The estimated regression model using species and flipper length as predictors:

\[\hat{y} = -4031 -207x_1 + 267x_2 + 41x_3,\]

where \(\hat{y}\) is the estimated penguin body mass (g), \(x_1 = 1\) for a Chinstrap penguin and 0 otherwise, \(x_2=1\) for a Gentoo penguin and 0 otherwise, and \(x_3\) is a penguin’s flipper length in mm.

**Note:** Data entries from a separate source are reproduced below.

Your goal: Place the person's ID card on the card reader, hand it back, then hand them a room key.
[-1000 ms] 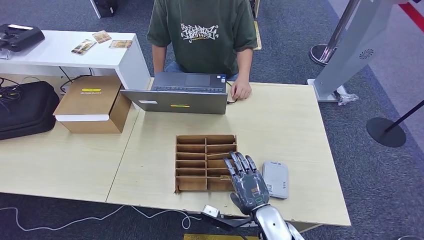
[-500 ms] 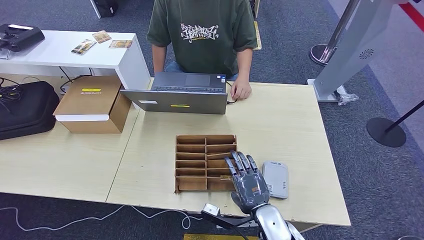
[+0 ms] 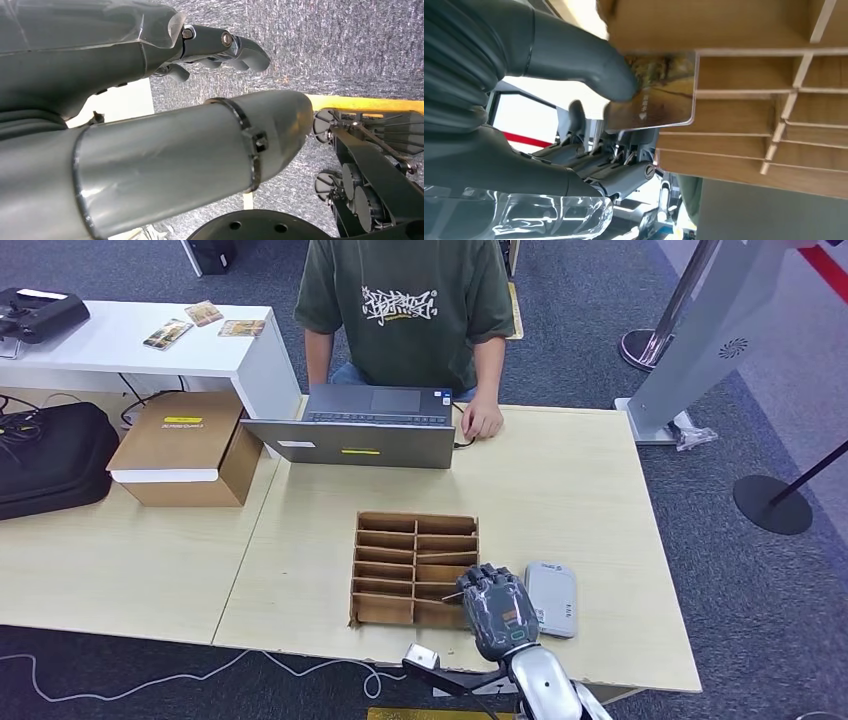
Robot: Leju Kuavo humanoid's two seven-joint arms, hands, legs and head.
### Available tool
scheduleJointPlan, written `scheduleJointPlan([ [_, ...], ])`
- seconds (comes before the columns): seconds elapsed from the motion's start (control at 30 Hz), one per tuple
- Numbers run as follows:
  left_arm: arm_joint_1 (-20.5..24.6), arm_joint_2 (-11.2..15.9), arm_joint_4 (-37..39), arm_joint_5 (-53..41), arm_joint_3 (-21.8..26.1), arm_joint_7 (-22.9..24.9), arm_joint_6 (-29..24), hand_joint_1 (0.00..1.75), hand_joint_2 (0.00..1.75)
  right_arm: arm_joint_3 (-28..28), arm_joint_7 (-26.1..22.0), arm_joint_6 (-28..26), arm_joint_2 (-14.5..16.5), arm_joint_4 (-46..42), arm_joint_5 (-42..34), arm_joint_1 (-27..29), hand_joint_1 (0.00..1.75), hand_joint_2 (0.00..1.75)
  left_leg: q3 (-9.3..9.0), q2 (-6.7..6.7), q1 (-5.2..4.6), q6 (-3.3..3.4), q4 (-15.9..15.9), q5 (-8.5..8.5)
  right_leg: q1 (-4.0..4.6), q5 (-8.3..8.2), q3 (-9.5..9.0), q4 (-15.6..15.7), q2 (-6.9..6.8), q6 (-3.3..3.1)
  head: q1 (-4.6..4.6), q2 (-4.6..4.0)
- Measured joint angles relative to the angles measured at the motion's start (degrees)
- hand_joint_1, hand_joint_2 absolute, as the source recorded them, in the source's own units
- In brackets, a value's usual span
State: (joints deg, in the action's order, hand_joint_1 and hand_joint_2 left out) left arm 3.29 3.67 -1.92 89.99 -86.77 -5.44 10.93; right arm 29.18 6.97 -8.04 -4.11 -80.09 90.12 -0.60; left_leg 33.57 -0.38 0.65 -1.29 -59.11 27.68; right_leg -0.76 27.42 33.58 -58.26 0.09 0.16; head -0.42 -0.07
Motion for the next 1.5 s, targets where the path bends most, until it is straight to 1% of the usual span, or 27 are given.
scheduleJointPlan([
  [0.13,0.00,-0.02,0.00,0.00,0.00,0.00,0.00,0.00,0.00,0.00,0.00,0.00,0.00,-0.01,0.00,-0.17,1.70,1.75,0.00,0.00,0.00,0.00,0.00,0.00,0.00,0.00,0.00,0.00,0.00,0.00,0.00,0.01],
  [0.23,0.00,-0.02,0.00,0.00,0.00,0.00,-0.01,0.00,0.00,0.00,0.08,0.00,0.00,-0.01,0.00,-0.19,1.67,1.75,0.00,0.00,0.00,0.00,0.00,0.00,0.00,0.00,0.00,0.00,0.00,0.00,0.00,0.01],
  [0.37,0.01,-0.01,0.00,-0.05,0.00,0.00,0.00,0.00,0.00,0.00,0.19,0.01,0.00,-0.05,0.00,-0.16,1.71,1.75,0.00,0.00,0.00,0.00,0.00,0.00,0.00,0.00,0.00,0.00,0.00,0.00,0.00,0.00],
  [0.87,0.04,-0.02,0.00,-0.32,0.00,0.00,-0.04,0.00,0.00,0.00,0.66,0.00,0.04,-0.80,0.00,0.28,1.73,1.75,0.00,0.00,0.00,0.00,0.00,0.00,0.00,0.00,0.00,0.00,0.00,0.00,0.00,-0.01],
  [1.1,0.00,-0.18,0.00,0.00,0.00,-0.55,-0.07,0.00,0.00,-0.65,2.41,-0.37,0.15,-2.69,0.00,0.80,1.75,1.75,0.01,0.00,-0.01,0.00,0.00,0.00,0.00,0.00,0.00,0.00,0.00,0.00,0.00,0.01],
  [1.37,-0.05,-0.53,0.00,0.00,0.00,-0.76,-0.01,0.00,0.00,-2.98,5.46,-0.45,0.16,-7.37,0.00,2.46,1.75,1.75,0.01,0.00,-0.01,0.00,0.00,0.00,0.00,0.00,0.00,0.00,0.00,0.00,0.00,0.00],
  [1.5,-0.05,-0.72,0.00,-0.01,0.00,-0.76,0.00,0.00,0.00,-3.82,6.11,-0.41,0.17,-9.62,0.00,3.56,1.75,1.75,0.01,0.00,0.00,0.00,0.00,0.00,0.00,0.00,0.01,0.00,0.00,0.00,0.00,0.01],
])
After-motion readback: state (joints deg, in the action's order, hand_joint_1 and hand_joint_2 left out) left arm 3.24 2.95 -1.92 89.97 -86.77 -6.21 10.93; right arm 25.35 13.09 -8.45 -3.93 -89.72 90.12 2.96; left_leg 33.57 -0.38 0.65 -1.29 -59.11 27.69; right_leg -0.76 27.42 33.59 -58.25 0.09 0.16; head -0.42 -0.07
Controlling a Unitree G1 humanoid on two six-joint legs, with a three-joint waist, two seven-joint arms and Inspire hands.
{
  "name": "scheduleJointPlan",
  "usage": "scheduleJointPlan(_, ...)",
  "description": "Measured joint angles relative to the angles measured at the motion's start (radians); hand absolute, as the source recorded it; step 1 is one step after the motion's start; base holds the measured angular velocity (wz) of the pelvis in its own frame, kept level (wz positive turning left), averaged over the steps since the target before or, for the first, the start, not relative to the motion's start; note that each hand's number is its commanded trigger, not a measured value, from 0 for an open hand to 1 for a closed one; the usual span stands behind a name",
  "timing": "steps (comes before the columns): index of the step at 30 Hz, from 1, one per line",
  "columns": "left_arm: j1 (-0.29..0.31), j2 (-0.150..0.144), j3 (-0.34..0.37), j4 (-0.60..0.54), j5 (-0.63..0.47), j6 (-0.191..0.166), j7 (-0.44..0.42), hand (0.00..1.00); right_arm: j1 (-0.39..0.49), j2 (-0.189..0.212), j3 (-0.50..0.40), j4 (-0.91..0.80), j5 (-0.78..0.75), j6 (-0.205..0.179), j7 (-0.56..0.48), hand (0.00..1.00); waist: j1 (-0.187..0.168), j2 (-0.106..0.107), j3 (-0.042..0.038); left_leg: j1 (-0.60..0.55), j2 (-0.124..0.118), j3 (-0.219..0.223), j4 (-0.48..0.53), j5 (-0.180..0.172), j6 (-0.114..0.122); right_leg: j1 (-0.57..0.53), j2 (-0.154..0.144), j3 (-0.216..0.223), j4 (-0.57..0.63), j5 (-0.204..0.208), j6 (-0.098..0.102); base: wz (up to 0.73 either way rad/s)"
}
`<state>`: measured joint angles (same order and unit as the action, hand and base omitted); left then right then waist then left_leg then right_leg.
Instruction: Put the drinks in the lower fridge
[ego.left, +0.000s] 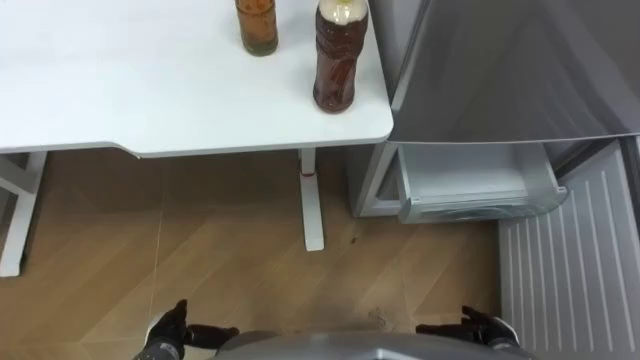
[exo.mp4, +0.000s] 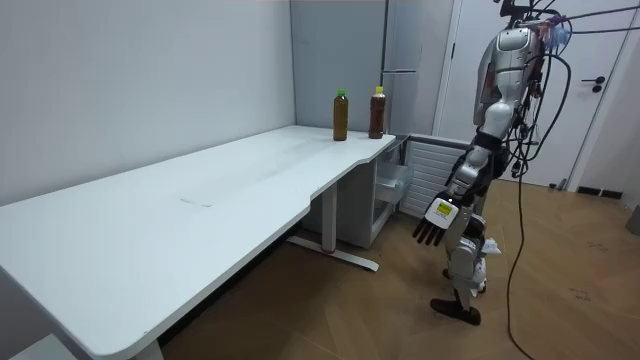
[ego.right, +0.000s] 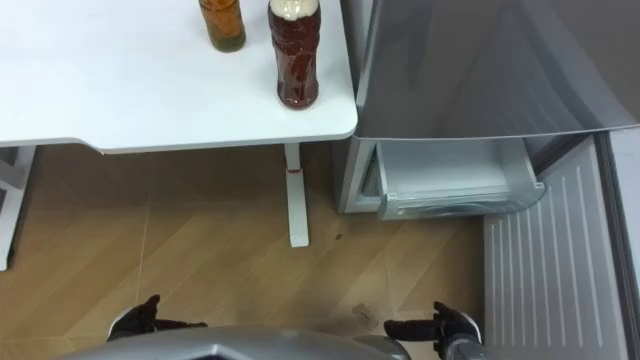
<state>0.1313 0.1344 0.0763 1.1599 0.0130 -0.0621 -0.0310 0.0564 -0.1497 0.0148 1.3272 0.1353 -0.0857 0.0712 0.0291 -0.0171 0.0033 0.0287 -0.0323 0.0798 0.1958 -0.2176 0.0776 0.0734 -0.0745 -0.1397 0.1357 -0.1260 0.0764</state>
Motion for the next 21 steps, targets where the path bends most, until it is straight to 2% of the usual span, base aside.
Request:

This three-predictor model implies separate parallel lines for each group as depicted below.

Code

# Making scatter plot with parallel lines for each group
species_segment_data <- penguins |> 
  dplyr::group_by(species) |> 
  dplyr::summarize(x = min(flipper_length_mm, na.rm = TRUE),
                   xend = max(flipper_length_mm, na.rm = TRUE)) |> 
  ungroup() |> 
  mutate(y = predict(species_flipper_mlr, newdata = data.frame(flipper_length_mm = x, species = species)), 
         yend = predict(species_flipper_mlr, newdata = data.frame(flipper_length_mm = xend, species = species)))

penguins |> 
  ggplot(aes(x = flipper_length_mm, y = body_mass_g, fill = species)) + 
geom_segment(data = species_segment_data, aes(x = x, xend = xend,
                                              y = y, yend = yend,
                                              color = species), 
                              linewidth = 1) +
  geom_point(pch = 21, color = "white") +
  labs(y = "Body mass (g)", x = "Flipper length (mm)", title = "Palmer Penguins Data: Body Mass by Flipper Length") +
  scale_fill_manual(values = penguin_species_colors) + 
  scale_color_manual(values = penguin_species_colors) + 
  theme(legend.position = "bottom")

Tip

How do we interpret the estimated intercept?
How do we interpret the estimated slopes?
Confirm that the predicted body mass (g) of a Chinstrap penguin with a flipper length of 195mm is 3700 grams. Is this extrapolation?

Code

# Obtaining predicted value
predict(species_flipper_mlr, 
        newdata = tibble(species = "Chinstrap",
                         flipper_length_mm = 195))

Tip

If a Chinstrap penguin with a flipper length of 195mm had a body mass of 3900 grams, what is its corresponding residual? What does this mean?
What is the expected body mass (g) of a Chinstrap penguin with a flipper length of 225mm? Is this extrapolation?

Code

# Obtaining predicted value
predict(species_flipper_mlr, 
        newdata = tibble(species = "Chinstrap",
                         flipper_length_mm = 225))

Tip

Does it seem reasonable to constrain the regression lines to be parallel for each group?